Should a woman work or stay at home when married? This question usually comes up during many discussions about marriage and family. Yes, there are indeed factors, which can affect any woman‘s choice of decision here. Hitherto, the concern had been the welfare of the children and of course the entire family. How would they fare if the woman of the house should have to be away at work? Then such considerations kept many women at home, or at best, they were stuck with such professions as teaching and nursing.

Not that those concerns don‘t exist any more; they do. However, the issue of finances has recently taken the stage. As a couple, you don‘t just have to worry about who would cook for the children, dress them up for school, probably take them to school and take care of the house. Now, they worry about what the children eat in the morning at their schools, rent and other bills. Therefore, unless, the husband is a multi-millionaire, there would be a need for a woman to also work. Of course, you have women who, despite the fact they have spouses, whose income is enough to adequately cater for the family, still opt to work, for various reasons. For such women, working especially outside the home is something they really want to do for their own personal fulfilment.
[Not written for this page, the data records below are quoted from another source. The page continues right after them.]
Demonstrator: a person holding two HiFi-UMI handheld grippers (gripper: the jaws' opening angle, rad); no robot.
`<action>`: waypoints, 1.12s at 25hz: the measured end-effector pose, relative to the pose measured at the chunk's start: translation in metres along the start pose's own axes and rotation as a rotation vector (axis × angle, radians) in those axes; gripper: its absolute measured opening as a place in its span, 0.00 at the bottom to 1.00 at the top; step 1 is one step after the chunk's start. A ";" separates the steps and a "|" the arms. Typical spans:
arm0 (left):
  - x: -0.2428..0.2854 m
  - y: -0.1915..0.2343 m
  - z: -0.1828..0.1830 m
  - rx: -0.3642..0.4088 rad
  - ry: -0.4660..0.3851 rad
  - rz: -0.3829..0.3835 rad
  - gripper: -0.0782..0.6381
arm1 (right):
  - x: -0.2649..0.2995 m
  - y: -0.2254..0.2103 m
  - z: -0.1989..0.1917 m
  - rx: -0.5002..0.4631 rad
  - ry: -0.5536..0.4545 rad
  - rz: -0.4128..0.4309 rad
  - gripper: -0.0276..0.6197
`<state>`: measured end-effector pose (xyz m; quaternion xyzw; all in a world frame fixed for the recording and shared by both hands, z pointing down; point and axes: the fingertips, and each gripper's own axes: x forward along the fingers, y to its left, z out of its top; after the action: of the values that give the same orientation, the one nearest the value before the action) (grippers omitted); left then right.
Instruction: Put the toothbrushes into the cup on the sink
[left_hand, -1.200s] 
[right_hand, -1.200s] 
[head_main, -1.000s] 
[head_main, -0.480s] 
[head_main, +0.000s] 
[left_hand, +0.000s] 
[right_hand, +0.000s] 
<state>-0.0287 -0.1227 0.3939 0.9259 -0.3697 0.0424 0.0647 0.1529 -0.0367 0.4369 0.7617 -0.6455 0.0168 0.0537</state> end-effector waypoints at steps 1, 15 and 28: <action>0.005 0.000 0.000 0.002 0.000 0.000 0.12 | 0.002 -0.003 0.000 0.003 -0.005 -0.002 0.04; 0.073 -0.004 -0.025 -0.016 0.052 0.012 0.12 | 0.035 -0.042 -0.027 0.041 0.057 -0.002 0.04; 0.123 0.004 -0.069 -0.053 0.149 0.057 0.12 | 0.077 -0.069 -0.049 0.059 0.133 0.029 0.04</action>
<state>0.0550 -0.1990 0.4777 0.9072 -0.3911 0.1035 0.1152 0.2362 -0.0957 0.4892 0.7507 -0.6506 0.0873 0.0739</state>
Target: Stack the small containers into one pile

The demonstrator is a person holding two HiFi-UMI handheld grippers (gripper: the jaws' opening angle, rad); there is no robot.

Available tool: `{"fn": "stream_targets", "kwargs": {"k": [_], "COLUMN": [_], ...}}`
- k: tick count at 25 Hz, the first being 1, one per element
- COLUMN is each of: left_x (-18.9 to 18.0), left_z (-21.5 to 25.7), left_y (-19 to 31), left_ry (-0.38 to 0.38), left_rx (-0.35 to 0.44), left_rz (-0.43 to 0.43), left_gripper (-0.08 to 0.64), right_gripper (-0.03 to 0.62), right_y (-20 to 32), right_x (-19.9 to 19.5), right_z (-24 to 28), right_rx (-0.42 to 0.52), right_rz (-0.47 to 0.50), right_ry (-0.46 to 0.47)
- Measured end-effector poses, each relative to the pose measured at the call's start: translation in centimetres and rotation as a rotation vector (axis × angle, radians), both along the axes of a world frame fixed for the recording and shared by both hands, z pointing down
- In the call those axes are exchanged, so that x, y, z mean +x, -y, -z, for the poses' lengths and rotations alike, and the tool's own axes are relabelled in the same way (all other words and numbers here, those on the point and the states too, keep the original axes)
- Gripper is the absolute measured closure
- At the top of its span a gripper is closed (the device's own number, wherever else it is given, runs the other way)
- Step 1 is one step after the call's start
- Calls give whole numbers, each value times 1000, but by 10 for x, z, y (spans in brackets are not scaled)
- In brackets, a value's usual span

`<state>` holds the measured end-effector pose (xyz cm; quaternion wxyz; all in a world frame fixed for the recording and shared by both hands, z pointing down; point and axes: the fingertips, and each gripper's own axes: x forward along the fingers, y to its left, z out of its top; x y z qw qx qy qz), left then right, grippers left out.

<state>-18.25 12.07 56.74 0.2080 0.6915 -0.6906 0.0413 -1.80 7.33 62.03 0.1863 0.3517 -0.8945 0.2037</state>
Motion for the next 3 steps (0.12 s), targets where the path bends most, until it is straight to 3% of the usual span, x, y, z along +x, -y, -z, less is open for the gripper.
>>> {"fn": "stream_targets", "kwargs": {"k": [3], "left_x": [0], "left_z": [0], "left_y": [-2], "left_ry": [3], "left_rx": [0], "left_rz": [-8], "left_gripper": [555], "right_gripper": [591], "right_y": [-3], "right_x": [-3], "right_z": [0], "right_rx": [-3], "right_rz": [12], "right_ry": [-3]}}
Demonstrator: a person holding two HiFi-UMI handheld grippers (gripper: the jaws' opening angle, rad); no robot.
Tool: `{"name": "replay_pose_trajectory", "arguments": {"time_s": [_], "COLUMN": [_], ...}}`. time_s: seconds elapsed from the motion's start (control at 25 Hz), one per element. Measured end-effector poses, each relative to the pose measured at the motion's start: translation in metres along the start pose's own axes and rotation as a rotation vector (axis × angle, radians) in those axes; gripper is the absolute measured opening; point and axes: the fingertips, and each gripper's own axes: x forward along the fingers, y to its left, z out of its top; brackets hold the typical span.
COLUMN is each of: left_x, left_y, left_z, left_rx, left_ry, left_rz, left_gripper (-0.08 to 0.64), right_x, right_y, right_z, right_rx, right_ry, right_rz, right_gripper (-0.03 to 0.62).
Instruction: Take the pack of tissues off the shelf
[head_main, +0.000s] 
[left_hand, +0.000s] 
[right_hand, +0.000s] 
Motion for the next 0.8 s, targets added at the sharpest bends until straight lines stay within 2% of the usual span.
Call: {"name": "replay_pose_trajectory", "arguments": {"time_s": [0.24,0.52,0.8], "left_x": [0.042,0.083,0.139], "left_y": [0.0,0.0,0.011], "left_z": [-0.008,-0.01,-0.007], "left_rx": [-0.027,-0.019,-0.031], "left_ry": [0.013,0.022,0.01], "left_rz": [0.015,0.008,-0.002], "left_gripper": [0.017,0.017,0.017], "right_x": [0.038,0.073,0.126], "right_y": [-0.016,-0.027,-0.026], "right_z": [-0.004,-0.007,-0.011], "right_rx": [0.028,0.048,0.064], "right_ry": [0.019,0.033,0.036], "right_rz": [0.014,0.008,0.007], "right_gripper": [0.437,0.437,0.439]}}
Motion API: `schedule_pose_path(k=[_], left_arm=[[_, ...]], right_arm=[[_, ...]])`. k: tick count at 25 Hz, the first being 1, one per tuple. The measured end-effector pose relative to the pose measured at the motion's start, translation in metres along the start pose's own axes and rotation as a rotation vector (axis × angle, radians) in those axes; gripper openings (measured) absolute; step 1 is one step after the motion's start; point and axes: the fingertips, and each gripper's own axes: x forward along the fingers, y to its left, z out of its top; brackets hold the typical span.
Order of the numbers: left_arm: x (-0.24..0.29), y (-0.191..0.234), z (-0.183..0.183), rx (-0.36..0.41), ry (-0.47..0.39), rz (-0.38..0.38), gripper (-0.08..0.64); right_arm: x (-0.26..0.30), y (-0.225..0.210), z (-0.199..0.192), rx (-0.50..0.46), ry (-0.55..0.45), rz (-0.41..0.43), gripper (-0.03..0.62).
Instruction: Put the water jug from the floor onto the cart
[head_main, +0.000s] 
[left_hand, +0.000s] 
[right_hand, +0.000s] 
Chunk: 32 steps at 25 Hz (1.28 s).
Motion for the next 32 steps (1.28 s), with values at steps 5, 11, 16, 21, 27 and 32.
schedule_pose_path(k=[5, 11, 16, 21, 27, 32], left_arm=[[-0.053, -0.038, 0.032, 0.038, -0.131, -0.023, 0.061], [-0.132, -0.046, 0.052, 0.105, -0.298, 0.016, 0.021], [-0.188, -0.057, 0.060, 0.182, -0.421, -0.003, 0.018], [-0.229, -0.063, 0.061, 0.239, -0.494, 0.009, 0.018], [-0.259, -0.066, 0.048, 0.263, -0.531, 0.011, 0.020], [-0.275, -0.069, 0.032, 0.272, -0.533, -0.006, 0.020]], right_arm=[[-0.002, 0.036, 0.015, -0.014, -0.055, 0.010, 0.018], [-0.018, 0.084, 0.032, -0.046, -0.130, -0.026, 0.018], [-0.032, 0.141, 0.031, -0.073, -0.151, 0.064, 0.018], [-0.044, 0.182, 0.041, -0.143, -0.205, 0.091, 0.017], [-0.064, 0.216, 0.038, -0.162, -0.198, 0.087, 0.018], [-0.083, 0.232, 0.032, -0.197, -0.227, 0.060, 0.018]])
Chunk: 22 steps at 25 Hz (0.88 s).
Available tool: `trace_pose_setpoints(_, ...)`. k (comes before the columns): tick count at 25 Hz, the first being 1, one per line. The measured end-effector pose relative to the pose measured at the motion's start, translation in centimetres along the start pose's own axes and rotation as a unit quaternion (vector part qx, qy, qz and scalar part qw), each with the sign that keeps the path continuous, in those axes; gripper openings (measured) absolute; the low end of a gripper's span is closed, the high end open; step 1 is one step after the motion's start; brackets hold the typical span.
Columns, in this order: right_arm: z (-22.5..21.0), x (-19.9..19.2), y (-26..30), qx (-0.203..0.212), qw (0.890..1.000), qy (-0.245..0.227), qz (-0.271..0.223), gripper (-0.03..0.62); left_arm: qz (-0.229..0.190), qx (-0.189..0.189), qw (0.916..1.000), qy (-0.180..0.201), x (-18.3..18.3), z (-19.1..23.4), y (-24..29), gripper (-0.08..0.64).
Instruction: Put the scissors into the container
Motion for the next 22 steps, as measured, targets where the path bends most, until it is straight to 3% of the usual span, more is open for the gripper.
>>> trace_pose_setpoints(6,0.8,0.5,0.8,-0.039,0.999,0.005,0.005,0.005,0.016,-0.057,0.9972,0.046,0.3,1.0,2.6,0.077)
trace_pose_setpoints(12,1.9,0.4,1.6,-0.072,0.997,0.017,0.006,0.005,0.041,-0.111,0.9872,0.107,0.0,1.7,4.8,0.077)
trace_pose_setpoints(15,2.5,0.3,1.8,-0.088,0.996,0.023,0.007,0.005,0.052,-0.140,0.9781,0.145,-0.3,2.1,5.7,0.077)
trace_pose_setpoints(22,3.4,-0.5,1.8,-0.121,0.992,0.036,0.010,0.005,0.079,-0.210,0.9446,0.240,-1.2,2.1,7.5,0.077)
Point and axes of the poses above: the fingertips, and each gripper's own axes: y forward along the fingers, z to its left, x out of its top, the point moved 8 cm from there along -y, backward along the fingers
However, according to Mr. Isaac Umoh, that is not the case with his family. He says, though he is working in a private company, his salary has never been enough to take care of his family. He also says it has greatly affected the children (who are three in number) because not only is he not able to afford school for them, they hardly get to eat the kind of food they need.

”But my wife can‘t be bothered,” he laments. ”When I saw that I wasn‘t able to take adequate care of the family, I confided in her and asked that she should look for a job, since she is also a graduate. She agreed. However, as time went on, I saw that she wasn‘t keen on it at all. I was the one that prepared a curriculum vitae for her (not that I minded), but even to distribute among our friends is very difficult for her. I contacted my personal friends and told them that my wife was looking for a job, just to widen her chances. But, to my dismay, anytime there is an opportunity, she would give one excuse or the other why she was not interested in the particular job,” he says.

This, he says, continued for a quite while, till she decided she wanted to do business, that she wasn‘t cut out for paid employment. After discussing it, he decided that it was a good idea as it would also afford her the opportunity to spend time with the children. Umoh continues, ”With my little savings, she started selling clothes. She would go to our family friend, who travels to Europe and Dubai, pick clothes at discount rates and then resell. The first six months was okay, and I was already planning on her to secure a loan when suddenly she said the business was too stressful, that she could no longer continue. I tried to persuade her, but she refused and, before I knew anything, she had even spent the capital we invested in the business. Each time I complain, she reminds me that it is my job to look after her and the children. When I point out other families whose wives are also working, she would reply that she didn‘t come to the world to suffer. Last week, she asked me why I married her when I knew that I couldn‘t take care of her. And the worst is that her mother is supporting her. Imagine her calling me on phone and telling me that I shouldn‘t stress her daughter.”

Though it is true that a man should take care of his family, there is nothing wrong when the woman lends a helping hand. No mother should watch her children or family suffer when she can help. Furthermore, for self-development and self-worth, it really helps when a woman leaves home and mixes with people out there and a workplace readily affords one the opportunity. Most times, women who are home bound housewives, stay at home and torment themselves with all kinds of thoughts about their husbands dating someone in his office, even when the man is thinking of how to put food on the family‘s table.